Below this sentence is a listing; return exactly its lines from the one with "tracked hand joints" to the one with "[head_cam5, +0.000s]", both kept, and nothing more.

[SOURCE RECORDS]
═══

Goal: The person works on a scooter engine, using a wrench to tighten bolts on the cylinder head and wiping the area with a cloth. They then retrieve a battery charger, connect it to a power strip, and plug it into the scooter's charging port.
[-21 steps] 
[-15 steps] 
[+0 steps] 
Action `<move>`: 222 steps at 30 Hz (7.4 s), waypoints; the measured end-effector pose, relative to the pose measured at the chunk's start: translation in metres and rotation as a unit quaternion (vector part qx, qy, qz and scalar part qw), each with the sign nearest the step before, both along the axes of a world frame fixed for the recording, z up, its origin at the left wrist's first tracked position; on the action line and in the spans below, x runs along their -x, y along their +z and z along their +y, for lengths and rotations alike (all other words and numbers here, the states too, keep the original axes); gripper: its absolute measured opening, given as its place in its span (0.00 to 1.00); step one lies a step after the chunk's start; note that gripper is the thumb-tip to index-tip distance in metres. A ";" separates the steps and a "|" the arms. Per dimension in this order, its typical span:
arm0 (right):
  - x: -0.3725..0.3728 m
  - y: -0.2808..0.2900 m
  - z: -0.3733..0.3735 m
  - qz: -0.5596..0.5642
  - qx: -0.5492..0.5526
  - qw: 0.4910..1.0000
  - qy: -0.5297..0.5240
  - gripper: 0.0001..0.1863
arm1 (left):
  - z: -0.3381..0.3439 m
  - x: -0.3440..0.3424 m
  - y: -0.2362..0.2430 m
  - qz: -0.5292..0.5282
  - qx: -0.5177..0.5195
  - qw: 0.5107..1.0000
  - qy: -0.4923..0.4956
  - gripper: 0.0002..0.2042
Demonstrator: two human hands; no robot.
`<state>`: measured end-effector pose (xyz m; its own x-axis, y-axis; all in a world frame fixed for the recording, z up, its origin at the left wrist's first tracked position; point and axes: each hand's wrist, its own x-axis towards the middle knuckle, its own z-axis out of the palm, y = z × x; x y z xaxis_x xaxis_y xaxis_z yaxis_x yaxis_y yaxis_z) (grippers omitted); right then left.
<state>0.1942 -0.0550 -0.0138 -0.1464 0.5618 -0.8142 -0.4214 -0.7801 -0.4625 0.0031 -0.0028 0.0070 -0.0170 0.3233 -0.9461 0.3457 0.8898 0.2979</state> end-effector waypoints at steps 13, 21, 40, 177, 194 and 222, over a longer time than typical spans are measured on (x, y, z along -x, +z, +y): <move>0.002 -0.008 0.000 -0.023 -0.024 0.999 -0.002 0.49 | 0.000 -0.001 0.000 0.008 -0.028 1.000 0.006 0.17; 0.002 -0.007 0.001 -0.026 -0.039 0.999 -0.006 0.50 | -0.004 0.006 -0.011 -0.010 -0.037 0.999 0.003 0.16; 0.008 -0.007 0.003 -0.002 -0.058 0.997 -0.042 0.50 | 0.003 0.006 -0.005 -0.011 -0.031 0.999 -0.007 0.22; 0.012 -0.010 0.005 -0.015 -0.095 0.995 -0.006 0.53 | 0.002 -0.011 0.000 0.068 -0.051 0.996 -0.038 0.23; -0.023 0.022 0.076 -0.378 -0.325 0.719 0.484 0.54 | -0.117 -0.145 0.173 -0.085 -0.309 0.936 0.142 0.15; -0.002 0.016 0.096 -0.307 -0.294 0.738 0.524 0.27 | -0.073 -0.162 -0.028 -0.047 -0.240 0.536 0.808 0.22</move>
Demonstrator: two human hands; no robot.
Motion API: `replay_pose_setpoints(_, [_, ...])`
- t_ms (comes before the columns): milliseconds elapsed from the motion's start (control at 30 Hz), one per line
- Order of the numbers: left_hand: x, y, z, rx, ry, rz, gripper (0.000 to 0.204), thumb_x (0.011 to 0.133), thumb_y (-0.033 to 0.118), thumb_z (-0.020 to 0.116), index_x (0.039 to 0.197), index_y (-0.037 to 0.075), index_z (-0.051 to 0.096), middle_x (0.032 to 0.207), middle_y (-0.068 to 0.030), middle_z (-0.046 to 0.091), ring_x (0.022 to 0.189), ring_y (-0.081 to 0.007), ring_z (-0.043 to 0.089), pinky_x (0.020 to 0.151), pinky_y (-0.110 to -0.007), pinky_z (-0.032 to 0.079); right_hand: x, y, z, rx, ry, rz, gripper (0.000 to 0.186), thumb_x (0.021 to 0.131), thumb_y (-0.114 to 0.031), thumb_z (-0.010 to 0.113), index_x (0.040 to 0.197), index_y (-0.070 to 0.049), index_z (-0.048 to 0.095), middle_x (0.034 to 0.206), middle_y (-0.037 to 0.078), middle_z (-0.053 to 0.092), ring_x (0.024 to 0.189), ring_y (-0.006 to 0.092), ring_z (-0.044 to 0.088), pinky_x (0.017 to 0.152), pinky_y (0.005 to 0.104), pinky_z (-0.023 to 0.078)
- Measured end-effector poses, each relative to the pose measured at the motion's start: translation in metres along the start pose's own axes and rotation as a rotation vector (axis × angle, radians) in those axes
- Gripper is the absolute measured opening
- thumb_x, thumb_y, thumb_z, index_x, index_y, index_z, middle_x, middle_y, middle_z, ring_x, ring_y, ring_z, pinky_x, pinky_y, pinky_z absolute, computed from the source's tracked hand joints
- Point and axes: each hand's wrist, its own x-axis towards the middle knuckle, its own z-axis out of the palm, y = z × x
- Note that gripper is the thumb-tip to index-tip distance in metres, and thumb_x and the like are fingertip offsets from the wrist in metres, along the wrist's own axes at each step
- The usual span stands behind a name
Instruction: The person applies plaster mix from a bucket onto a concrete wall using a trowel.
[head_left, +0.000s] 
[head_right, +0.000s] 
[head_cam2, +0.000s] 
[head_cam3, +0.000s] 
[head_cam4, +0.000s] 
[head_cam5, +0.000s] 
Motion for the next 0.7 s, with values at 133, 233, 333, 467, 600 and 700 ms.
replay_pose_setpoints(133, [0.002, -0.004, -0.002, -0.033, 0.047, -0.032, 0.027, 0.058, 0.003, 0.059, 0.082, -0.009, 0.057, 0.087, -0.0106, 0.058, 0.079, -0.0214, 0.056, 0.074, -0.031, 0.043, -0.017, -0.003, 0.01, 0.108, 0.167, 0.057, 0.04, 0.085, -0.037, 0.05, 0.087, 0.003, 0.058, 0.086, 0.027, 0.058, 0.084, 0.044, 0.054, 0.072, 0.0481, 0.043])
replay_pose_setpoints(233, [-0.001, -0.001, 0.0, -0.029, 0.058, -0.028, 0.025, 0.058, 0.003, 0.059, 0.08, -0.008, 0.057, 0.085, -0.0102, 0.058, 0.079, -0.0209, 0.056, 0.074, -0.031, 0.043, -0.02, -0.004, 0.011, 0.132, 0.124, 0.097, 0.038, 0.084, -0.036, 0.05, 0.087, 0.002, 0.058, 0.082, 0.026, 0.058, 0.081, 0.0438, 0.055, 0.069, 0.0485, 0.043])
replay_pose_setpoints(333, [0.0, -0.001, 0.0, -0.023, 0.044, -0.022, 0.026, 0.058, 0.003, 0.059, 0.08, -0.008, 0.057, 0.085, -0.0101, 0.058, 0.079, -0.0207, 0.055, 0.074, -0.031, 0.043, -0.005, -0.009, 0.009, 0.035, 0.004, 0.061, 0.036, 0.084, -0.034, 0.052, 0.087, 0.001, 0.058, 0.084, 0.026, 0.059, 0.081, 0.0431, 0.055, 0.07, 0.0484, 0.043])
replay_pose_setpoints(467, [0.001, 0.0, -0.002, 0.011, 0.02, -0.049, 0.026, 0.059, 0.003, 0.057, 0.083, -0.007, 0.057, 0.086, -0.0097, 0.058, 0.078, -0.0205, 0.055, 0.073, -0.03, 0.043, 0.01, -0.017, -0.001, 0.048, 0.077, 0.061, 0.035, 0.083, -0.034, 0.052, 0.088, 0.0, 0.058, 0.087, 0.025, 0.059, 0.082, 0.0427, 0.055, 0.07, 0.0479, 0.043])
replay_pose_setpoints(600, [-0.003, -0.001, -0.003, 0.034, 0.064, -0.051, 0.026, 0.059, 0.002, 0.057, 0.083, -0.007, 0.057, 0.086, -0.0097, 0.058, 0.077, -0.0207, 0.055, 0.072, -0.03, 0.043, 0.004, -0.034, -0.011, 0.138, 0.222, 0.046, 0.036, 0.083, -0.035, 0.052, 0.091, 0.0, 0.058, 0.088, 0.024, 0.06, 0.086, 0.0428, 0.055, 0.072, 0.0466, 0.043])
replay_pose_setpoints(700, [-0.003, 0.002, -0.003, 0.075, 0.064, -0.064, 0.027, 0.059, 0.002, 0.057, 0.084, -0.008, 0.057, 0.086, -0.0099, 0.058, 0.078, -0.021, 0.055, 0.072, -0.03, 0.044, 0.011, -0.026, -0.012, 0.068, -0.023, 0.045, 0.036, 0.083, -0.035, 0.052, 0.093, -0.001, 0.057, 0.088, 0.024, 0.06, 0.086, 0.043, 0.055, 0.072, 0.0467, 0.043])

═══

[EXERCISE RESPONSE]
- thumb_x, thumb_y, thumb_z, index_x, index_y, index_z, middle_x, middle_y, middle_z, ring_x, ring_y, ring_z, pinky_x, pinky_y, pinky_z absolute, computed from the source's tracked hand joints
- Point and axes: each hand's wrist, its own x-axis towards the middle knuckle, its own z-axis out of the palm, y = z × x
- Note that gripper is the thumb-tip to index-tip distance in metres, and thumb_x and the like are fingertip offsets from the wrist in metres, along the wrist's own axes at each step
- The usual span stands behind a name
Instruction: The person applies plaster mix from a bucket onto a concrete wall using a trowel.
[head_left, +0.000s] 
[head_right, +0.000s] 
[head_cam2, +0.000s] 
[head_cam3, +0.000s] 
[head_cam4, +0.000s] 
[head_cam5, +0.000s] 

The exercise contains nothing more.